If you think of it, please be praying for my neighbor and friend, Meghan Crafts. She and her husband are going through some rough times and it looks like her husband is pretty set on getting a divorce. Last night she was revealing to me how scared she was because she had nowhere for her and her son, (1-yr-old) to go. I felt like God wanted me to offer her my place. As you know, April moved back to Panama City and I'm in need of a roommate. Her lease is up at the end of July so she might come and live at my current place for a month. My lease is up at the end of August, then she and I will try to find an affordable 3BR place for us. I'm honestly hoping that it doesn't come to this and the two of them, (her husband's name is David Crafts) work things out. So, please keep the situation in your prayers. If we do move in together it will be a big adjustment for me, but I know that God will see us through it and reveal his love to her in amazing ways.

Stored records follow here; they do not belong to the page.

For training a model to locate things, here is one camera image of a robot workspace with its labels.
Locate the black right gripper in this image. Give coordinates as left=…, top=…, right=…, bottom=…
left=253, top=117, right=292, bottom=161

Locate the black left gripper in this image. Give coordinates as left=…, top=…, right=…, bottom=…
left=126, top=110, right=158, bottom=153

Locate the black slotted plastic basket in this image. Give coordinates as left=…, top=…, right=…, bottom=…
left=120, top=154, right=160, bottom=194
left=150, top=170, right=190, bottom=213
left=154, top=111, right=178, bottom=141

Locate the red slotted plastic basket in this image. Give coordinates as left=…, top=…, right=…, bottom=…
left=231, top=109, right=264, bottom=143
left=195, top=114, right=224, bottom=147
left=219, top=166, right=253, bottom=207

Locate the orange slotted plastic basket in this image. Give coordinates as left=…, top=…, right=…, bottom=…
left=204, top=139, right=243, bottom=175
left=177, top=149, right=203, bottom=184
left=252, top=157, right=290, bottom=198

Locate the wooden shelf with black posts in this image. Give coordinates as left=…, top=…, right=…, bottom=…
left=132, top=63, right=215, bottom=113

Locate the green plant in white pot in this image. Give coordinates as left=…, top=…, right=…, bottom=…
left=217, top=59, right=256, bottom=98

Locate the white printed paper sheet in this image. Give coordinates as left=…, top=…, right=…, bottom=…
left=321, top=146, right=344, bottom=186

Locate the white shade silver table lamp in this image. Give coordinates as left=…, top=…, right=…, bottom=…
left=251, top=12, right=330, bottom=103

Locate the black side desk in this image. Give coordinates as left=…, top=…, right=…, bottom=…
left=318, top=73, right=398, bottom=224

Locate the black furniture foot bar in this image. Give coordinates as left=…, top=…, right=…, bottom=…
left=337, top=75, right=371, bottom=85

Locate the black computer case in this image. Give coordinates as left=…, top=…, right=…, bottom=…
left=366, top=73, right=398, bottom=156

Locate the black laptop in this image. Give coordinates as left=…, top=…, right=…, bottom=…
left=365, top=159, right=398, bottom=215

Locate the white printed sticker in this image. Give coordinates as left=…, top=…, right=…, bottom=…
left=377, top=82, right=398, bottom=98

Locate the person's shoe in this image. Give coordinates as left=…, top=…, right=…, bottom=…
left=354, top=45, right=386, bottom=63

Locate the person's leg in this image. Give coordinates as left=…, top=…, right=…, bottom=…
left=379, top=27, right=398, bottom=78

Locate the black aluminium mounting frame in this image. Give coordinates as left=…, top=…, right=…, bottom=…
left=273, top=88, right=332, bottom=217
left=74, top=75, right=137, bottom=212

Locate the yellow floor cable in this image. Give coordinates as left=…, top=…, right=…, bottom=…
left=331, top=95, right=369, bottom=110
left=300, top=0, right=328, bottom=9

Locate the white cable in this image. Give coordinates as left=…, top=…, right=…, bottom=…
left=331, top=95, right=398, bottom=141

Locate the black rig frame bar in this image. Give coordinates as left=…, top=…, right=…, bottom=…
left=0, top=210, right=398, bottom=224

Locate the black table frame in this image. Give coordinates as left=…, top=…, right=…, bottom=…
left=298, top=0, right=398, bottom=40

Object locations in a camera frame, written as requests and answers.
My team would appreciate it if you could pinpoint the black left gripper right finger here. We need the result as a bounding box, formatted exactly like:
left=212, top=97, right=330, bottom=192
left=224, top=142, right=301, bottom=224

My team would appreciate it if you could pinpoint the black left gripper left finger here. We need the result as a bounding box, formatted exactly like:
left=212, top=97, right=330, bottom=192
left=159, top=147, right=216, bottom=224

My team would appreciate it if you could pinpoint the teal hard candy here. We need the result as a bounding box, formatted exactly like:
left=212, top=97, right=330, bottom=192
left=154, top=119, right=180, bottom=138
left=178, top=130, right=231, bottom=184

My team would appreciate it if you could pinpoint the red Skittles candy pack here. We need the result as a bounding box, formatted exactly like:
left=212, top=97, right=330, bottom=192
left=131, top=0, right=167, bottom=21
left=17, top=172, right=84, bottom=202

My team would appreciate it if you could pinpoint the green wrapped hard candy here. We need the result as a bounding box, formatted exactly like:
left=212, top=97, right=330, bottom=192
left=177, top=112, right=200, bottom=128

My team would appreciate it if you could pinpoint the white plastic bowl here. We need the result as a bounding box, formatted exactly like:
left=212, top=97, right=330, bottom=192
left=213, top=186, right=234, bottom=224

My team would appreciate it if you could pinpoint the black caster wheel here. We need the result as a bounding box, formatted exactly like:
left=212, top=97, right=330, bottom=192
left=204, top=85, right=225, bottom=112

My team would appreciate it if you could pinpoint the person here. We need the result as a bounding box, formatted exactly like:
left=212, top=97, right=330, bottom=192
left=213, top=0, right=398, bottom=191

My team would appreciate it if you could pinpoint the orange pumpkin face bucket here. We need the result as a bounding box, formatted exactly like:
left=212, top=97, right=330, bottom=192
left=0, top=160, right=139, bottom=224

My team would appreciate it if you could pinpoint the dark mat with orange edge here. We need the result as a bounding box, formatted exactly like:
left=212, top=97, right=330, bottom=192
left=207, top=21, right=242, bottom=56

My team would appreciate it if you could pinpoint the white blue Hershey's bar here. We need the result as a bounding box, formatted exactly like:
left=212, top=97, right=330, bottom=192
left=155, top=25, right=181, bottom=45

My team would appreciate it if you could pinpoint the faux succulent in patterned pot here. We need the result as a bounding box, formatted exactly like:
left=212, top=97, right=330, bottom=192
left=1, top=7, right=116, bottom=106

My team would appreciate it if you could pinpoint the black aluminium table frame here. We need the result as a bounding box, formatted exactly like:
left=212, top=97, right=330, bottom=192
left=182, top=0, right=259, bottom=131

I love you guys and am always thinking of you!

Jessica

Wednesday, June 2, 2010

Summer Schools and Summer Jobs


This is my desktop background at work.

Hey everyone!

By now, a few of you know that I recently found employment in Chinatown, but I'd like to elaborate on the details. Basically, about two weeks ago, some of the Americorps workers at the Pui Tak Center -- where I volunteer as an ESL (English as a second language) tutor and pronunciation teacher -- told me they had a summer internship position opening and suggested I apply. Well, I almost forgot about it, but applied at the last second and got the position! The job is about 30 hours a week with a $2000 stipend, plus a $1000 tuition waiver upon my completion of the program. With the tuition waiver, it works out to about $10 an hour -- and a big bonus to my resume.

My focus at the Pui Tak Center is twofold: (1) build a foundation of curriculum for future pronunciation teachers and (2) conduct an ACT Prep class for ESL high school students. I'm much more excited about objective (1), especially since they didn't tell me anything about number (2) until after they hired me.

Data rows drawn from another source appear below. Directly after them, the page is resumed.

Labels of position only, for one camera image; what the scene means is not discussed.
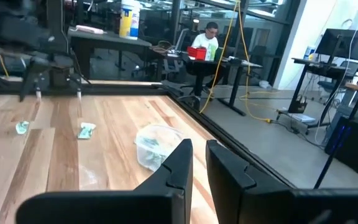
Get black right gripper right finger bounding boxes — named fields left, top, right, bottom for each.
left=206, top=139, right=358, bottom=224

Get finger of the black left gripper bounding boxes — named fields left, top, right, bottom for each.
left=63, top=74, right=83, bottom=100
left=19, top=58, right=51, bottom=102

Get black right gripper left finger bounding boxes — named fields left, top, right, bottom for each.
left=16, top=139, right=194, bottom=224

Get green white sweetener packet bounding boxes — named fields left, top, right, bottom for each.
left=141, top=138, right=161, bottom=149
left=15, top=120, right=30, bottom=135
left=144, top=152, right=167, bottom=167
left=76, top=122, right=97, bottom=140

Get pink white flat object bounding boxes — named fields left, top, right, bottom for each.
left=75, top=24, right=107, bottom=35

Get dark grey desk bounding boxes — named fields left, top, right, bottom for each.
left=68, top=27, right=154, bottom=82

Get small clear plastic container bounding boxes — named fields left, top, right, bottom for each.
left=134, top=124, right=185, bottom=172

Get white yellow wipes canister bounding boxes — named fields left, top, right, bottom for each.
left=119, top=0, right=142, bottom=40

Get white papers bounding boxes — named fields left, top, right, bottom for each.
left=287, top=112, right=316, bottom=123

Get grey office chair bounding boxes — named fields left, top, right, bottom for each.
left=163, top=27, right=198, bottom=103

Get black computer tower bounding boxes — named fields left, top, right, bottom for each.
left=324, top=110, right=358, bottom=177

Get black slanted pole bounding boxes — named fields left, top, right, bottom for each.
left=313, top=62, right=358, bottom=190

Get red box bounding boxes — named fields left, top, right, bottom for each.
left=187, top=46, right=208, bottom=61

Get person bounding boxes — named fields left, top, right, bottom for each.
left=185, top=21, right=226, bottom=94

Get green bottle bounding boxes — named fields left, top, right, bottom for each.
left=208, top=43, right=219, bottom=62

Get black office desk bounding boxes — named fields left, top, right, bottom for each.
left=149, top=46, right=264, bottom=116

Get black monitor desk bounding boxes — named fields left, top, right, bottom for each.
left=286, top=57, right=358, bottom=128

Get small wipes canister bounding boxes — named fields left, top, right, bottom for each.
left=303, top=45, right=316, bottom=60

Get black computer monitor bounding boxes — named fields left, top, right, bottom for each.
left=314, top=28, right=358, bottom=62

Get yellow cable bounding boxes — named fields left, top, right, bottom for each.
left=199, top=0, right=273, bottom=124

In the meantime, I'm taking two classes this summer, which means I should be able to finish my masters degree by December. However, teaching at the Pui Tak has led me to reconsider pursuing my doctorate. It It's something I'm still quite wary of, but I'm becoming less and less off-put by the notion of teaching as a career. I've looked into the program at the University of Illinois Chicago (UIC), and I think there's a very good chance I could not only get accepted, but go entirely for free.

In addition to opening teaching opportunities, a PhD also means I will: (a) have a better shot at working for the Federal Reserve, (b) have a better opportunity to become a published researcher and writer, and (c) possibly price myself out of working for a baseball team. I'm not so sure about point (c), but it seems probable -- and disheartening.

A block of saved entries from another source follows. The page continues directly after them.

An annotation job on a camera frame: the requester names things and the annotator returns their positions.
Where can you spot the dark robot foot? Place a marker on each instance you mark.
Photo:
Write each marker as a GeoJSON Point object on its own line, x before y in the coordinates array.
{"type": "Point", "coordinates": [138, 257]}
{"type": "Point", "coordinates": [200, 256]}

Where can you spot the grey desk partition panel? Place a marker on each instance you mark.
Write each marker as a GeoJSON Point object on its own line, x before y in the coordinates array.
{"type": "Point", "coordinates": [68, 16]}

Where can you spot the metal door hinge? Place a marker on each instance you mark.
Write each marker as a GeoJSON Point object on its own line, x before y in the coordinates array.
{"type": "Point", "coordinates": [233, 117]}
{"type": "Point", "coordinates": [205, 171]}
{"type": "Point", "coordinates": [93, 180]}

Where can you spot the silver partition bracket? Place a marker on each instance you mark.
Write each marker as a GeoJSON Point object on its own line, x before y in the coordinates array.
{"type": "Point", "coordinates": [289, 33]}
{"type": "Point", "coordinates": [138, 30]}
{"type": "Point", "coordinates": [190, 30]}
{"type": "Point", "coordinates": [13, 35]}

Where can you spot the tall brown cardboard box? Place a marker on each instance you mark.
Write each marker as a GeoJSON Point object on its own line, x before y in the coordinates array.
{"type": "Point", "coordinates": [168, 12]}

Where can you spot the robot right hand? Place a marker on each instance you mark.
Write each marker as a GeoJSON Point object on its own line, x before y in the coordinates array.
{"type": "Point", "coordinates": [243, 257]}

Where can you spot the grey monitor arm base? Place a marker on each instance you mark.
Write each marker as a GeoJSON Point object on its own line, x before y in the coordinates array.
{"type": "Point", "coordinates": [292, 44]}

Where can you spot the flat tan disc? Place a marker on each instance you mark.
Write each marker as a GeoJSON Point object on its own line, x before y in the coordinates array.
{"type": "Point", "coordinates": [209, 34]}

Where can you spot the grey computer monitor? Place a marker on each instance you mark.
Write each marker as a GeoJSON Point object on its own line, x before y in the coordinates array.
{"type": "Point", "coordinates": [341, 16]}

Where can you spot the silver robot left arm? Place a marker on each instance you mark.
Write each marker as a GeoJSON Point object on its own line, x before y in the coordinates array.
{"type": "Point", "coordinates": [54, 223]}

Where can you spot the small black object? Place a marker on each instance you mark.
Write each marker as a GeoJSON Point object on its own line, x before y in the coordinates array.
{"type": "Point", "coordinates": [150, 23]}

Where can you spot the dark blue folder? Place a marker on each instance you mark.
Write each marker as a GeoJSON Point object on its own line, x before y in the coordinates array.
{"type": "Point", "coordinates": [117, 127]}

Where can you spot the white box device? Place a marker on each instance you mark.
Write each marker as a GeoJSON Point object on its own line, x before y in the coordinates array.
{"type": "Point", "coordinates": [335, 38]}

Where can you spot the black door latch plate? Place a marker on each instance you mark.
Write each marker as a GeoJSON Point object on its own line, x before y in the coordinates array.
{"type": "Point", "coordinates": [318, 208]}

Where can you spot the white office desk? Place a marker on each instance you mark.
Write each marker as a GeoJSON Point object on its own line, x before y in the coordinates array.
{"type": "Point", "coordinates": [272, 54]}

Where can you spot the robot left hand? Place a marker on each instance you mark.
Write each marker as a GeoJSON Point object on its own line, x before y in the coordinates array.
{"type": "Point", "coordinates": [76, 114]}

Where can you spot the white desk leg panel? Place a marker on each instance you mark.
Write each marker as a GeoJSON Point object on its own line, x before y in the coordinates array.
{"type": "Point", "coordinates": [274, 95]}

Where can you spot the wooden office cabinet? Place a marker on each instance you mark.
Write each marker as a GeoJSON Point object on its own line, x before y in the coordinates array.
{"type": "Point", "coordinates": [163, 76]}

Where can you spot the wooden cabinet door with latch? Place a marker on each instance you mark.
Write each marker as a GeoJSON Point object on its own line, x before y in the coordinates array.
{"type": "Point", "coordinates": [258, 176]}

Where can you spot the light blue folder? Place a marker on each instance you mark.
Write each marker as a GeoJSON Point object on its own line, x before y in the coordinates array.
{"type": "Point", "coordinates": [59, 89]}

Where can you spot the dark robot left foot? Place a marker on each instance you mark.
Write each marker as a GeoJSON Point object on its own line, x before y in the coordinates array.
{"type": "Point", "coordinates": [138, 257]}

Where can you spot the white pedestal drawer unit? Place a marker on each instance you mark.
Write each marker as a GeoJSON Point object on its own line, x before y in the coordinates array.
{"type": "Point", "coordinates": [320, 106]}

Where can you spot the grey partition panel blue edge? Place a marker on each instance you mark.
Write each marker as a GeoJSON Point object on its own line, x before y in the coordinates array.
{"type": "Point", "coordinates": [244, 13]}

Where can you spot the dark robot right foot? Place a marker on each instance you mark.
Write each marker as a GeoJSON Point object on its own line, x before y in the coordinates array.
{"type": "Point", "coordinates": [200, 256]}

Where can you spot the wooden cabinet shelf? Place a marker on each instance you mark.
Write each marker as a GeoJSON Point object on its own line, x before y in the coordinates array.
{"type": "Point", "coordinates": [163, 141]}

Anyway, if there was one thing I would want everyone to pray about, it would be about this -- about school. I almost feel like God deliberately kept me from other job opportunities this summer (I turned down two jobs, and didn't hear back from dozens of others) so he could specifically get me to teach.

Outside of that, I shaved -- as many of you already know. Each day I wake up and say, "I'm going to grow my beard back today." And then I go shave again. I really feel like my hair is getting too long to not have a beard, but it's so hot outside!

Mom, when you get here, can you help Jamie give me a non-Mohawk hairstyle? We don't know how to do it.

In other news, Daniel graciously paid for this month's MLB.tv subscription! For those of you using that service, please be sure to thank Daniel! I've become too poor of late to afford that extra payment -- also our internet asplodes about every ten minutes.

I'm so excited about mom, dad, and Jessica coming to Chicago! Jamie and I keep talking about all the places we want to take our family, and now we will finally have a chance!